What the task asks:
The records sit below. Return every line in them that holds the word "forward".

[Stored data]
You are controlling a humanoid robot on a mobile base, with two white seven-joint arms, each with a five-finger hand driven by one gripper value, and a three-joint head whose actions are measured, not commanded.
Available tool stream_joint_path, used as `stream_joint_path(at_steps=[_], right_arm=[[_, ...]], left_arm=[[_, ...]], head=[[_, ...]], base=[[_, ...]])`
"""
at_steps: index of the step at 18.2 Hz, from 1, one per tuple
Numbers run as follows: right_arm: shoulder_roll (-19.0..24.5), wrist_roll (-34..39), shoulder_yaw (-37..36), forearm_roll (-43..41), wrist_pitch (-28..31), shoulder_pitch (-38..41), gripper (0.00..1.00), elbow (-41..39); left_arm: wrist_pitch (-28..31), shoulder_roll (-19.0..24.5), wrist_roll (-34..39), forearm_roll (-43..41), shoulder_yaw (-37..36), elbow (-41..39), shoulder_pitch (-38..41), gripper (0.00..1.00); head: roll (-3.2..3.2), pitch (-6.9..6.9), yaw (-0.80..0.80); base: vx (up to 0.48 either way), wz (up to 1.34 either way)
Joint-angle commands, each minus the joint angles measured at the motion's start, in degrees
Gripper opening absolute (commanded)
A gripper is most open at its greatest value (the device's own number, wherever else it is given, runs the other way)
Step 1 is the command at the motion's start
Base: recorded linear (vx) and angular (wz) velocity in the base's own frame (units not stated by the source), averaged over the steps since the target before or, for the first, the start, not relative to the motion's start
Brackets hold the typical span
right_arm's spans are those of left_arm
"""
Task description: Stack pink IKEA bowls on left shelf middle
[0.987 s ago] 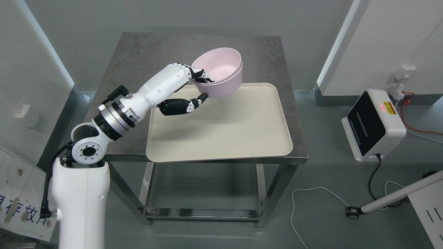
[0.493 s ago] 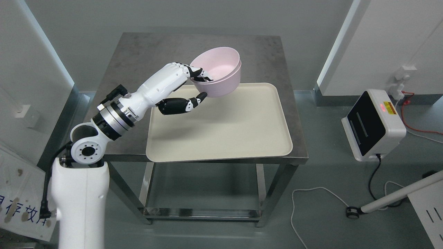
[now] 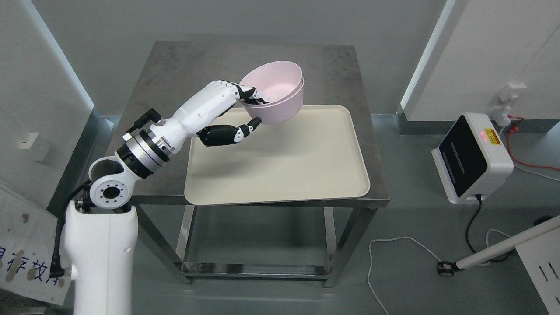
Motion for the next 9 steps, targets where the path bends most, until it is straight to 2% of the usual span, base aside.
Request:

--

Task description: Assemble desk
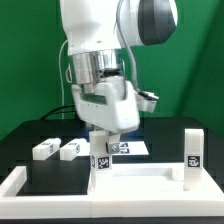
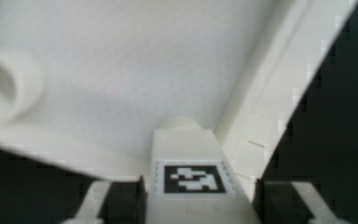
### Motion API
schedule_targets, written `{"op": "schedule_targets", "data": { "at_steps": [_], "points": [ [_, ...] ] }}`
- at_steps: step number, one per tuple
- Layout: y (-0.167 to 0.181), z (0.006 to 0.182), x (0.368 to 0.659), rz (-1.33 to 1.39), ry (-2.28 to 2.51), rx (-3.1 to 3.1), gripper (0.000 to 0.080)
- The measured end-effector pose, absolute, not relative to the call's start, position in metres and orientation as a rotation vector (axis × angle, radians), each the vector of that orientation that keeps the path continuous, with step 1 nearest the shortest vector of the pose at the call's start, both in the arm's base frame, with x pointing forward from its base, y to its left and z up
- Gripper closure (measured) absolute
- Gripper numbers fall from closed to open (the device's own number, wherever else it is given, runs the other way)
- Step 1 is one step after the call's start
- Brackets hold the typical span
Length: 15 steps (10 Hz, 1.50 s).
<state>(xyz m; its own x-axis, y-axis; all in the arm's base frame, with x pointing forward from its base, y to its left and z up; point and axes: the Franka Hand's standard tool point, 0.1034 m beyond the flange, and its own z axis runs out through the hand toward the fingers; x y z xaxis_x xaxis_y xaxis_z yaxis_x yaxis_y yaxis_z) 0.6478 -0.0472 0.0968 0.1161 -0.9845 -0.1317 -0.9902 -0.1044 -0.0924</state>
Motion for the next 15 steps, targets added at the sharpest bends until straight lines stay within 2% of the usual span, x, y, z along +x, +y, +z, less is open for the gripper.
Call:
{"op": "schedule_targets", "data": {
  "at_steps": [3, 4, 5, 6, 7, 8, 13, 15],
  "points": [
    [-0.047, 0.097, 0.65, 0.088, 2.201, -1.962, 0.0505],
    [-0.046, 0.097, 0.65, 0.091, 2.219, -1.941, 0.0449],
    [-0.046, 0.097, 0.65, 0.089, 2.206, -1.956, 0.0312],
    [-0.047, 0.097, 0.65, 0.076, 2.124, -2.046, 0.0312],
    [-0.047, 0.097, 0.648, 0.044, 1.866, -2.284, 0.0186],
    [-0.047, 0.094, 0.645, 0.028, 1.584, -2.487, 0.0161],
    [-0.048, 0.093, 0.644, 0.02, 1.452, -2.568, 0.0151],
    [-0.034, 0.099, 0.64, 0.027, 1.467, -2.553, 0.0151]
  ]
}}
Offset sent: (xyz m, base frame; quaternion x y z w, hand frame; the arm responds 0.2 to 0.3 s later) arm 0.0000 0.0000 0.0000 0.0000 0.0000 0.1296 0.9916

Task solution:
- The measured end-effector pose, absolute, not relative to the call's start, position in metres and orientation as a rotation vector (axis × angle, radians), each the vector of that orientation that keeps the path continuous, with step 1 nearest the shortest vector of the pose at the call's start, both in the arm's base frame, with x pointing forward from its base, y to its left and z up
<state>(xyz m; its own x-axis, y-axis; all in the arm's base frame, with x pointing forward from its base, y to its left and z up; point and axes: the Franka Hand's standard tool point, 0.1034 m beyond the flange, and its own z axis runs out through the hand toward the fingers; x y z xaxis_x xaxis_y xaxis_z yaxis_x yaxis_y yaxis_z) 0.6478 -0.0472 0.0968 0.1161 -0.9845 -0.1317 -0.9902 -0.1044 -0.0924</state>

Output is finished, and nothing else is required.